- Born: 1966 (age 59–60) Qaemshahr, Mazandaran, Iran
- Education: Babol University of Medical Sciences Tehran University of Medical Sciences
- Occupations: Dermatologist, humanitarian physician
- Employer: Tehran University of Medical Sciences
- Awards: Florence Nightingale Medal (2021)

= Seyed Naser Emadi =

Iranian dermatologist, researcher and humanitarian physician

Seyed Naser Emadi Chashmi (Persian: سید ناصر عمادی چاشمی; born 1966) is an Iranian dermatologist, medical researcher, and humanitarian physician. He is a faculty member at the Tehran University of Medical Sciences (TUMS) and a clinician at Razi Hospital and the Imam Khomeini Hospital Complex. Emadi is widely recognized for his volunteer medical missions in Iran and Africa. In 2021, he received the Florence Nightingale Medal for exceptional humanitarian medical service.

== Early life and education ==
Emadi was born in 1966 in Qaemshahr, Mazandaran Province, Iran. He earned his Doctor of Medicine (M.D.) degree from the Babol University of Medical Sciences. He later completed his specialization in dermatology at the Tehran University of Medical Sciences.

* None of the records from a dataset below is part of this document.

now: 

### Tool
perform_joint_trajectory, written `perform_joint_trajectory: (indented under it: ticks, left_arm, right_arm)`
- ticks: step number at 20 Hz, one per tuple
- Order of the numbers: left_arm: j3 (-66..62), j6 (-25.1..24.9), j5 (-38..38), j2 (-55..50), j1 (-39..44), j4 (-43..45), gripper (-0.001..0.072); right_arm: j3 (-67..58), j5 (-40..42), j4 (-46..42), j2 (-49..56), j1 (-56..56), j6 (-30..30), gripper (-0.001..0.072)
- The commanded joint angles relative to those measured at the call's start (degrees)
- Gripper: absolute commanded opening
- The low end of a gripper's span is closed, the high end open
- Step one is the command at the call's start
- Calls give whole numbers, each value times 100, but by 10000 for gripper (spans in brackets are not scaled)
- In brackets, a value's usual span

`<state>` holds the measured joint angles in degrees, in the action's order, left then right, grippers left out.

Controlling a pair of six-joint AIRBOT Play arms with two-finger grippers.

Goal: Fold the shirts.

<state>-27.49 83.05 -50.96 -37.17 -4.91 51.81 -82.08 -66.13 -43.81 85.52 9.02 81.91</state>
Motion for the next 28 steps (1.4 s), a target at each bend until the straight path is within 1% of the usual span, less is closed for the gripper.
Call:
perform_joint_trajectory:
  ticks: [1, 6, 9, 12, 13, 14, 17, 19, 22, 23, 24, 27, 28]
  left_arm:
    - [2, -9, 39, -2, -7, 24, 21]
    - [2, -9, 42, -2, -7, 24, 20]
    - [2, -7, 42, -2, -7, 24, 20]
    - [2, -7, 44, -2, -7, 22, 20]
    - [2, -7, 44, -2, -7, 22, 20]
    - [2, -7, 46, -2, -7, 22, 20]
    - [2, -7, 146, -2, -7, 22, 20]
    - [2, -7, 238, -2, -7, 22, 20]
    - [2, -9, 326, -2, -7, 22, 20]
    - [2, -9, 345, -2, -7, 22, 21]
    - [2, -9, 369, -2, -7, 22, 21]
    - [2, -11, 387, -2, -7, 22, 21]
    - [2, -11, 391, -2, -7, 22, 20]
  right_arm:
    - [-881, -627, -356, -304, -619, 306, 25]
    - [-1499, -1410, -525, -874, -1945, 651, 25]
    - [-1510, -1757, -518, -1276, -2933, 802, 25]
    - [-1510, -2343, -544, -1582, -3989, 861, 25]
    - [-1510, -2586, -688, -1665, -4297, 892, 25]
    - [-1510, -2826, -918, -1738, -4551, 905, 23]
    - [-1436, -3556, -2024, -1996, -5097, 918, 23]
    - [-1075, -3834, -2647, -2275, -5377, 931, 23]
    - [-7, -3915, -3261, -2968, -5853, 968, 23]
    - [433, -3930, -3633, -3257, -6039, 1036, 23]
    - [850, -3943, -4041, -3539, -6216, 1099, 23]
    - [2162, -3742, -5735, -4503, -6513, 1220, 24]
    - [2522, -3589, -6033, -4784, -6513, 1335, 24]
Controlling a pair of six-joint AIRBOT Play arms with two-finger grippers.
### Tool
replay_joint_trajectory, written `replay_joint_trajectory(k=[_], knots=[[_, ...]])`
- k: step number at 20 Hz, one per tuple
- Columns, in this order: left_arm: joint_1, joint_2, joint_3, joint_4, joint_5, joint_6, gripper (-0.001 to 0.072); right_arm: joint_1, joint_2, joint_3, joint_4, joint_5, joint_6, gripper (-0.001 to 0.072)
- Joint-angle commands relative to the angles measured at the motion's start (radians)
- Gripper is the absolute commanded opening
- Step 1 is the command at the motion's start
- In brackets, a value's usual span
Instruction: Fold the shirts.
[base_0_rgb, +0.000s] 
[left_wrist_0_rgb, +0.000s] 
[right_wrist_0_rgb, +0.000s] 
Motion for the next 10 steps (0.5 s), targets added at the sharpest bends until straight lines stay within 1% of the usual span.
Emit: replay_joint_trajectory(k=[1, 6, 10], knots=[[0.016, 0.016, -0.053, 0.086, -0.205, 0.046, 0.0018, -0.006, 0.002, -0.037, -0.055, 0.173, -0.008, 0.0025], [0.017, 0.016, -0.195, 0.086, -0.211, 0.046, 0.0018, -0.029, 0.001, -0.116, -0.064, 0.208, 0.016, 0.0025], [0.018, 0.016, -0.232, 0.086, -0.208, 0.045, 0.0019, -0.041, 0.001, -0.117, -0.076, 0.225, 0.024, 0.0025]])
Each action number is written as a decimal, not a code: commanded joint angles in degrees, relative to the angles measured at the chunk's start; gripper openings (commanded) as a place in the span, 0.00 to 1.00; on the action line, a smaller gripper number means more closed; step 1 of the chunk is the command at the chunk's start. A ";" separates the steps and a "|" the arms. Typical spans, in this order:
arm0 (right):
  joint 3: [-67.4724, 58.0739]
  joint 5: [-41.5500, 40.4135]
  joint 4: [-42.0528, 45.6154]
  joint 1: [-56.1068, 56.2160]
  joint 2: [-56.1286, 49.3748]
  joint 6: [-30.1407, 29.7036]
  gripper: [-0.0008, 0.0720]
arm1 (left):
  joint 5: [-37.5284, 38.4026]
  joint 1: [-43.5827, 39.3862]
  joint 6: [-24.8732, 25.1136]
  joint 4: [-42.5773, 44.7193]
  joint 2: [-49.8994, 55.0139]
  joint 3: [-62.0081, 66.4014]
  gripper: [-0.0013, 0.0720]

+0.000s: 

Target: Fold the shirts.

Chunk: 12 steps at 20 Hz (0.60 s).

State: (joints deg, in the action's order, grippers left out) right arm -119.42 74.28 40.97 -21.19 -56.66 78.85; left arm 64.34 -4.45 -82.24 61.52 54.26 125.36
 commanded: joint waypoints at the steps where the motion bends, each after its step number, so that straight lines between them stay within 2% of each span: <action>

== Medical and academic career ==
Emadi joined the faculty of Tehran University of Medical Sciences and currently practices dermatology at Razi Hospital and the Imam Khomeini Hospital Complex. His clinical and research interests include sulfur mustard–induced skin injuries, cutaneous leishmaniasis, HIV-associated dermatologic disorders, and dermatopathology. He has authored and co-authored numerous peer-reviewed articles in national and international medical journals.

=== Selected publications ===
- Emadi SN, et al. “Cutaneous manifestations of sulfur mustard exposure.” Iranian Journal of Dermatology (2013).
- Emadi SN, et al. “Dermatologic findings in HIV-positive patients in Iran.” Journal of Infectious Diseases & Therapy (2016).

== Humanitarian activities ==

=== Work in Iran ===
Emadi regularly participates in volunteer medical missions to underserved and rural regions of Iran, providing free dermatologic consultations and treatment. He has also provided long-term dermatologic care for survivors of chemical warfare exposure from the Iran–Iraq War.

=== International missions ===
In 2014, Emadi conducted humanitarian dermatology missions in Burundi, where he provided free treatment and trained local medical staff at Roi Khaled Hospital. He has also participated in international initiatives addressing neglected tropical diseases in Africa.

== Awards and recognition ==
- Florence Nightingale Medal (2021), awarded by the International Committee of the Red Cross for humanitarian medical service.
- National recognition in Iran for volunteer medical and humanitarian activities.